Afgelopen week is ons een vriend ontvallen, prachtig en welluidend synoniem voor overleden. Deze vriend had zo z’n eigen wereld, z’n nukken, z’n persoonlijke invulling van het antwoord op de vraag waarom we bestaan en hoewel ik mijlenver afsta van zijn levensinstelling en zijn vulling van de dagen ga je tijdens de crematieplechtigheid weer even terug naar ooit, naar vroeger, toen we nog samen op de lagere school zaten, een periode waarin al die later ontstane verschillen nog totaal niet aan de orde waren.
Al reflecterend kwamen wij op de weg terug via de Taalstaat op Radio1 uit bij een anekdote over de kluitenruif, subliem en vooral regionaal synoniem voor hark, dat stuk gereedschap waarmee m’n vader vroeger op zaterdagmiddag de kiezels van het grindpad op een rijtje legde, een in mijn ogen volkomen zinloze activiteit die desondanks met grote nauwkeurigheid werd uitgevoerd, waarna het eerst binnenkomende fietsende gezinslid de resultaten van zijn noeste arbeid aan diggelen reed, hetgeen hem soms verdriet bezorgde, tevens een reden waarom de al ingezette herinneringen aan vroeger nog eens een extra dimensie kregen.
In de VS overleed afgelopen week Ruth Bader Ginsberg, de fabelachtig goeie opperrechter, wiens overlijden een periode gaat inluiden van dramatisch politiek gekonkel om toch vooral voor 3 november a.s. een opvolger uit Republikeinse kringen te kunnen aanstellen.

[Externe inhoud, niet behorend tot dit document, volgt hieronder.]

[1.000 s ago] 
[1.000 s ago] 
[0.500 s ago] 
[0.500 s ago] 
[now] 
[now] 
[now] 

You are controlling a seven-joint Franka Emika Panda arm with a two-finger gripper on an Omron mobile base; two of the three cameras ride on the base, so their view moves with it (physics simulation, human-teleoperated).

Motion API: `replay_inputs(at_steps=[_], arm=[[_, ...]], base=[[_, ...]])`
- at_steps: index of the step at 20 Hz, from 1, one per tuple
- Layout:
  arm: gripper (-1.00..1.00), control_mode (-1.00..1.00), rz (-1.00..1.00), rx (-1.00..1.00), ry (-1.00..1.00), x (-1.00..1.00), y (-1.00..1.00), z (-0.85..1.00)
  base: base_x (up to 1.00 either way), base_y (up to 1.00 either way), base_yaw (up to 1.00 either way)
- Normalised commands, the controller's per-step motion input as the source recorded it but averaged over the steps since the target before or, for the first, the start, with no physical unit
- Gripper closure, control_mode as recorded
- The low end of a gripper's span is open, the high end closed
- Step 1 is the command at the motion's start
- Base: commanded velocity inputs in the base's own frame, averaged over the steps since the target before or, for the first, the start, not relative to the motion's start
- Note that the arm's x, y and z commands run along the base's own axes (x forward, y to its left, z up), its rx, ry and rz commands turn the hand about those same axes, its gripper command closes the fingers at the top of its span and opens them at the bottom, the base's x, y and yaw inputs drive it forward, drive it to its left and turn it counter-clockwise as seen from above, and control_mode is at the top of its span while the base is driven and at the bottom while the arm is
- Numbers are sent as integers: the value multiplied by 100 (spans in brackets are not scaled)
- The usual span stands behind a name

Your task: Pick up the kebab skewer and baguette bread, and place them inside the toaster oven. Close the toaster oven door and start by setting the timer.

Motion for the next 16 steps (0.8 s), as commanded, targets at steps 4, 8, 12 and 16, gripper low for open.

In de VS kan slechts een mega kluitenruif zorgen voor wat rust en orde, in een land waar een burgeroorlog op punt van beginnen staat, waarvan de leider een hork is en alleen zijn hoofdhaartjes op een rijtje heeft geharkt, waar elk kluitenruifgevoel verder ontbreekt en waarbij wij vanuit de westerse beschaving slechts kunnen hopen op een tikkeltje gezond verstand bij 51% van de grotendeels gestoorde Amerikaanse kiezers. Tot zover het buitenlands nieuwsbulletin.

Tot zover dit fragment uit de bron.